The curious case of the organisms challenges the assumption that sexual reproduction is necessary for species to diverge, the authors contend.
Scanning electron micrographs show physical variations among bdelloid rotifers which suggest the aquatic animals have split into different species.
(Diego Fontaneto/PLoS Biology)
The research, published in PLoS Biology, focused on bdelloid rotifers, a group of microscopic aquatic animals that live in ponds, rivers, and occasionally wet habitats like soils, mosses and lichens. Bdelloid rotifers are asexual and multiply by producing eggs that are genetic clones of the mother. There are no males, just females.
Asexual animals and plants can evolve and mutate over time, but usually do not diversify any further and do not usually last long. But fossil records of bdelloid rotifers show the creatures have been around for more than 40 million years.

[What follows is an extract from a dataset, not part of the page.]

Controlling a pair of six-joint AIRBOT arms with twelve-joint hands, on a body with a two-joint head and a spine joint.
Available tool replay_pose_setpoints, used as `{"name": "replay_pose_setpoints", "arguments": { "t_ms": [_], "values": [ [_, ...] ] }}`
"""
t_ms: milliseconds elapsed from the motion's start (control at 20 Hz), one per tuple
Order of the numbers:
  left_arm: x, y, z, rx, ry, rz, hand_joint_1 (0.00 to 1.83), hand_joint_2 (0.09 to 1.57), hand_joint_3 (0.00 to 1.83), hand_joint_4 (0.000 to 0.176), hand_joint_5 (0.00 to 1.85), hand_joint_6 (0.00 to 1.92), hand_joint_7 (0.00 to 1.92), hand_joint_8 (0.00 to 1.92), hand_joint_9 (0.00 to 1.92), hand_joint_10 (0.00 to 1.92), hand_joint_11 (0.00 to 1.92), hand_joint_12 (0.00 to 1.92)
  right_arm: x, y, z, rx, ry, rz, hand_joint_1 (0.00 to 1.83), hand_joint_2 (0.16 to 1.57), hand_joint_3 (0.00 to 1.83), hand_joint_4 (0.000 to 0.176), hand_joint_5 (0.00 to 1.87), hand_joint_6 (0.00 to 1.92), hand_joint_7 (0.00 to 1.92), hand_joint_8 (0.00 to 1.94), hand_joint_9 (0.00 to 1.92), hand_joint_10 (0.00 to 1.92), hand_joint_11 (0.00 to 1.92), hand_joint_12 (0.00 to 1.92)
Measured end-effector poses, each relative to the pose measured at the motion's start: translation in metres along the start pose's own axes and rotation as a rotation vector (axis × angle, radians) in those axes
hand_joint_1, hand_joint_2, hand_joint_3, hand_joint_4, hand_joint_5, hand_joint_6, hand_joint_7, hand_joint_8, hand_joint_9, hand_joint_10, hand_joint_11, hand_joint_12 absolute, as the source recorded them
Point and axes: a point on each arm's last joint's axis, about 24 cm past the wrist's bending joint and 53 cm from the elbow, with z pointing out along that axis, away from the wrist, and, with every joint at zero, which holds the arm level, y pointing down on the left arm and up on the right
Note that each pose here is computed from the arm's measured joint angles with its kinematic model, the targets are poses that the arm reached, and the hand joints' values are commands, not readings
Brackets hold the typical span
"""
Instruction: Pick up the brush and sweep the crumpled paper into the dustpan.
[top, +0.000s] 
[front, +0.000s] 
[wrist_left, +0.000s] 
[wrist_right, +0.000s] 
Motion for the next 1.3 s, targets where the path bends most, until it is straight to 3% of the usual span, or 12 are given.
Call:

And like creatures that sexually reproduce, the study found the bdelloid rotifers have managed to evolve into hundreds of distinct species uniquely adapted to their environments: allowing some to prosper in hot springs while other swim in Antarctic waters.
Biologists Diego Fontaneto from the University of Milan, Timothy Barraclough from Imperial College London and a team of international scientists found evidence of distinct species of the bdelloid rotifers by comparing DNA sequencing and jaw measurements of animals living across the U.K., Italy and other parts of the world.
"We found evidence that different populations of these creatures have diverged into distinct species, not just because they become isolated in different places, but because of the differing selection pressures in different environments," said Barraclough in a statement.
"One remarkable example is of two species living in close proximity on the body of another animal, a water louse," he said. "One lives around its legs, the other on its chest, yet they have diverged in body size and jaw shape to occupy these distinct ecological niches.
"Our results show that, over millions of years, natural selection has caused divergence into distinct entities equivalent to the species found in sexual organisms."
Sexual reproduction was long thought to be necessary for species to split into divergent species because interbreeding introduced genetic variety to the offspring, the authors said. But they argue the case of bdelloid rotifers disproves this theory.
The conclusion, however, still leaves the scientists with another question: how do these other species diverge without new genetic material added to the mix? It's a question they are still puzzling over.
"These really are amazing creatures, whose very existence calls into question scientific understanding, because it is generally thought that asexual creatures die out quickly, but these have been around for millions of years," said Barraclough.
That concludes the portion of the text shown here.